» **YOUR GOAL**: Write every line below out again exactly, images omitted.

» **GIVEN RECORDS**:
━━━━━━━━━━━━━━━━━━━━

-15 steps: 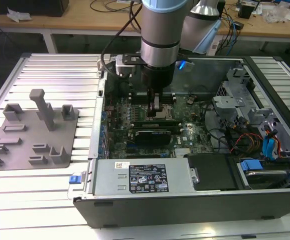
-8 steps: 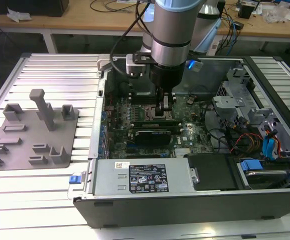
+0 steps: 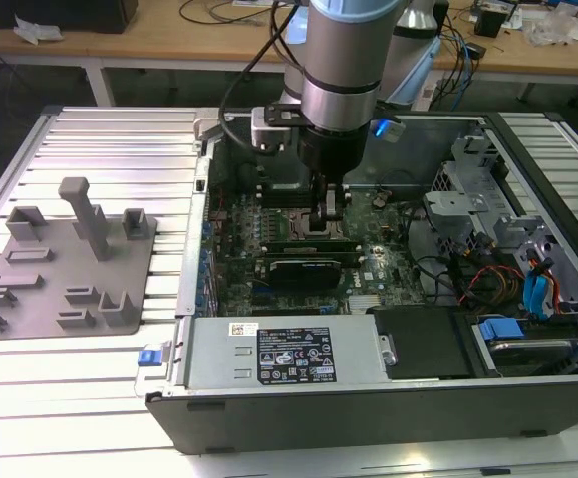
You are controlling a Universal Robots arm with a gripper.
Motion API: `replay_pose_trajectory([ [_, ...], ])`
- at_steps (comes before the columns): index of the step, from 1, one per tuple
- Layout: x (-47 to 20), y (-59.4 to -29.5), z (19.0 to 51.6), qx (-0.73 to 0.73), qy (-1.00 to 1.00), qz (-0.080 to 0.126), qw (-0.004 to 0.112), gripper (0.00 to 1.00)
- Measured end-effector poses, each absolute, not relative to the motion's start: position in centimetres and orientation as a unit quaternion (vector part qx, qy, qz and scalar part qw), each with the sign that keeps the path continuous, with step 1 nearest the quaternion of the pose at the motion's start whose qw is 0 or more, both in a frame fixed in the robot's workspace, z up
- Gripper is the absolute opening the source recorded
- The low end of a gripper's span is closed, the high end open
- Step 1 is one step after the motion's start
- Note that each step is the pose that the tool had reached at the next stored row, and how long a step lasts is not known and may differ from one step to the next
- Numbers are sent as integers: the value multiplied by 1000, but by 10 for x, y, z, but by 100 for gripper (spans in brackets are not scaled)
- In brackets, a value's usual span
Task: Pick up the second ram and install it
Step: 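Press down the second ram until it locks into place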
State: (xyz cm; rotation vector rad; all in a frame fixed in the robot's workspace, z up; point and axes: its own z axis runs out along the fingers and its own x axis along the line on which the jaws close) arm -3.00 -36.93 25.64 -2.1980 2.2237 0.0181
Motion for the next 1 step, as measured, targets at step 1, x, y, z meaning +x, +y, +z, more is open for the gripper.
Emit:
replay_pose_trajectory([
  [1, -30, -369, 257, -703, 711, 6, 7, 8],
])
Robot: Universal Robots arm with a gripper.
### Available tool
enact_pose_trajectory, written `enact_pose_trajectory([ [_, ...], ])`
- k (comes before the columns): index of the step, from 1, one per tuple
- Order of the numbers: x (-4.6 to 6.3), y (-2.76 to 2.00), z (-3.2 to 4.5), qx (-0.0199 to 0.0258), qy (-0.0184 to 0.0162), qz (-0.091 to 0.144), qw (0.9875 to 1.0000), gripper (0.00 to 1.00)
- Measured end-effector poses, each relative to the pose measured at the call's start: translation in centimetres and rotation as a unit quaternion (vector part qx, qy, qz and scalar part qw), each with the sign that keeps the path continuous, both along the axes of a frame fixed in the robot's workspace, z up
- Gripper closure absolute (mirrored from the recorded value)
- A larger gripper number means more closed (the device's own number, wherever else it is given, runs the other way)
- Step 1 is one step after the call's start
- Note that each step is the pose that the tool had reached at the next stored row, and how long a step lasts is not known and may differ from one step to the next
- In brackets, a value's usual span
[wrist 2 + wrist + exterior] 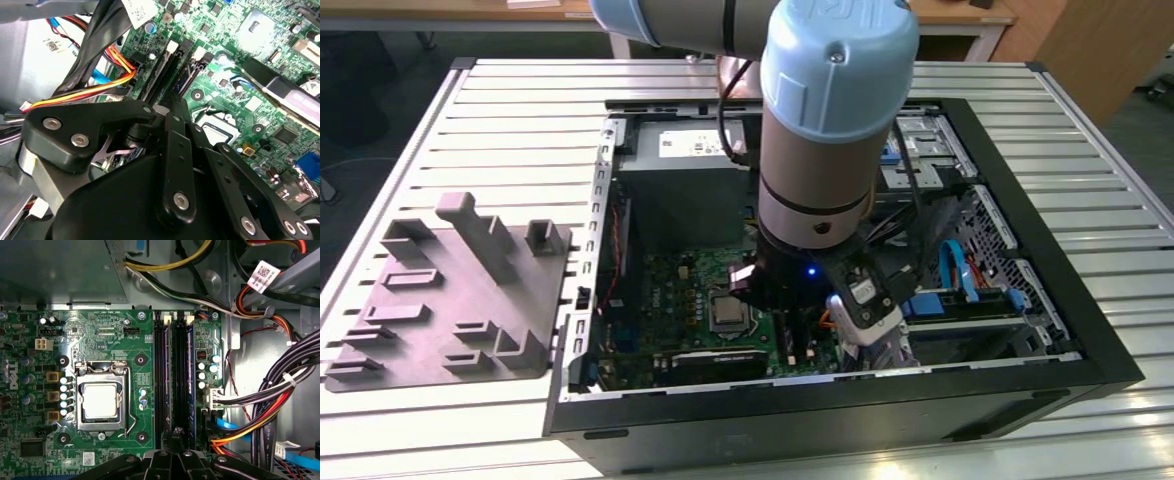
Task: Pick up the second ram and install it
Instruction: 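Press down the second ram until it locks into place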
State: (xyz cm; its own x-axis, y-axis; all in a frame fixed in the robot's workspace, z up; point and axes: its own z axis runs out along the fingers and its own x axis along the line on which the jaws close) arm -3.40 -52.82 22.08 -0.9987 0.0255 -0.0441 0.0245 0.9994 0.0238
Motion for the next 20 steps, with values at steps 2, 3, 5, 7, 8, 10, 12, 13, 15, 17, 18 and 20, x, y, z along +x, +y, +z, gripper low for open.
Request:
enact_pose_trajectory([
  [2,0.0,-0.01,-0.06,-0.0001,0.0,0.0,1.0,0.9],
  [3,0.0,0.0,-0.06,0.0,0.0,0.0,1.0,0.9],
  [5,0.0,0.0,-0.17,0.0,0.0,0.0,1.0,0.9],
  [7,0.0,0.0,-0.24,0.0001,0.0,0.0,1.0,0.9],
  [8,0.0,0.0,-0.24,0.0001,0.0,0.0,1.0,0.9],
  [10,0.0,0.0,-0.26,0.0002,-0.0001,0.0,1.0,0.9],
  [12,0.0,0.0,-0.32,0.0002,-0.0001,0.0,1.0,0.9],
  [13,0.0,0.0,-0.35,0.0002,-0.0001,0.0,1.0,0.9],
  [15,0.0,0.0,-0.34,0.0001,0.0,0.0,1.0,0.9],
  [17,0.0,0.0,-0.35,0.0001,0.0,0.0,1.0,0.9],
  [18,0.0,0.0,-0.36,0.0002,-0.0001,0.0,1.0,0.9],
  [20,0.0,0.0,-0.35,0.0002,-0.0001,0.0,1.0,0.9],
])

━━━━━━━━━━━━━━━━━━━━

» **YOUR RESPONSE**:
-15 steps: 
-8 steps: 
+0 steps: 
You are controlling a Universal Robots arm with a gripper.
Motion API: `replay_pose_trajectory([ [_, ...], ])`
- at_steps (comes before the columns): index of the step, from 1, one per tuple
- Layout: x (-47 to 20), y (-59.4 to -29.5), z (19.0 to 51.6), qx (-0.73 to 0.73), qy (-1.00 to 1.00), qz (-0.080 to 0.126), qw (-0.004 to 0.112), gripper (0.00 to 1.00)
- Measured end-effector poses, each absolute, not relative to the motion's start: position in centimetres and orientation as a unit quaternion (vector part qx, qy, qz and scalar part qw), each with the sign that keeps the path continuous, with step 1 nearest the quaternion of the pose at the motion's start whose qw is 0 or more, both in a frame fixed in the robot's workspace, z up
- Gripper is the absolute opening the source recorded
- The low end of a gripper's span is closed, the high end open
- Step 1 is one step after the motion's start
- Note that each step is the pose that the tool had reached at the next stored row, and how long a step lasts is not known and may differ from one step to the next
- Numbers are sent as integers: the value multiplied by 1000, but by 10 for x, y, z, but by 100 for gripper (spans in brackets are not scaled)
- In brackets, a value's usual span
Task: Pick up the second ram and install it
Step: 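Press down the second ram until it locks into place
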State: (xyz cm; rotation vector rad; all in a frame fixed in the robot's workspace, z up; point and axes: its own z axis runs out along the fingers and its own x axis along the line on which the jaws close) arm -3.00 -36.93 25.64 -2.1980 2.2237 0.0181
Motion for the next 1 step, as measured, targets at step 1, x, y, z meaning +x, +y, +z, more is open for the gripper.
Emit:
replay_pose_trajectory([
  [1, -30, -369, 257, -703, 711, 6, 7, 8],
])
Robot: Universal Robots arm with a gripper.
### Available tool
enact_pose_trajectory, written `enact_pose_trajectory([ [_, ...], ])`
- k (comes before the columns): index of the step, from 1, one per tuple
- Order of the numbers: x (-4.6 to 6.3), y (-2.76 to 2.00), z (-3.2 to 4.5), qx (-0.0199 to 0.0258), qy (-0.0184 to 0.0162), qz (-0.091 to 0.144), qw (0.9875 to 1.0000), gripper (0.00 to 1.00)
- Measured end-effector poses, each relative to the pose measured at the call's start: translation in centimetres and rotation as a unit quaternion (vector part qx, qy, qz and scalar part qw), each with the sign that keeps the path continuous, both along the axes of a frame fixed in the robot's workspace, z up
- Gripper closure absolute (mirrored from the recorded value)
- A larger gripper number means more closed (the device's own number, wherever else it is given, runs the other way)
- Step 1 is one step after the call's start
- Note that each step is the pose that the tool had reached at the next stored row, and how long a step lasts is not known and may differ from one step to the next
- In brackets, a value's usual span
[wrist 2 + wrist + exterior] 
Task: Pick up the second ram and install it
Instruction: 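Press down the second ram until it locks into place
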State: (xyz cm; its own x-axis, y-axis; all in a frame fixed in the robot's workspace, z up; point and axes: its own z axis runs out along the fingers and its own x axis along the line on which the jaws close) arm -3.40 -52.82 22.08 -0.9987 0.0255 -0.0441 0.0245 0.9994 0.0238
Motion for the next 20 steps, with values at steps 2, 3, 5, 7, 8, 10, 12, 13, 15, 17, 18 and 20, x, y, z along +x, +y, +z, gripper low for open.
Request:
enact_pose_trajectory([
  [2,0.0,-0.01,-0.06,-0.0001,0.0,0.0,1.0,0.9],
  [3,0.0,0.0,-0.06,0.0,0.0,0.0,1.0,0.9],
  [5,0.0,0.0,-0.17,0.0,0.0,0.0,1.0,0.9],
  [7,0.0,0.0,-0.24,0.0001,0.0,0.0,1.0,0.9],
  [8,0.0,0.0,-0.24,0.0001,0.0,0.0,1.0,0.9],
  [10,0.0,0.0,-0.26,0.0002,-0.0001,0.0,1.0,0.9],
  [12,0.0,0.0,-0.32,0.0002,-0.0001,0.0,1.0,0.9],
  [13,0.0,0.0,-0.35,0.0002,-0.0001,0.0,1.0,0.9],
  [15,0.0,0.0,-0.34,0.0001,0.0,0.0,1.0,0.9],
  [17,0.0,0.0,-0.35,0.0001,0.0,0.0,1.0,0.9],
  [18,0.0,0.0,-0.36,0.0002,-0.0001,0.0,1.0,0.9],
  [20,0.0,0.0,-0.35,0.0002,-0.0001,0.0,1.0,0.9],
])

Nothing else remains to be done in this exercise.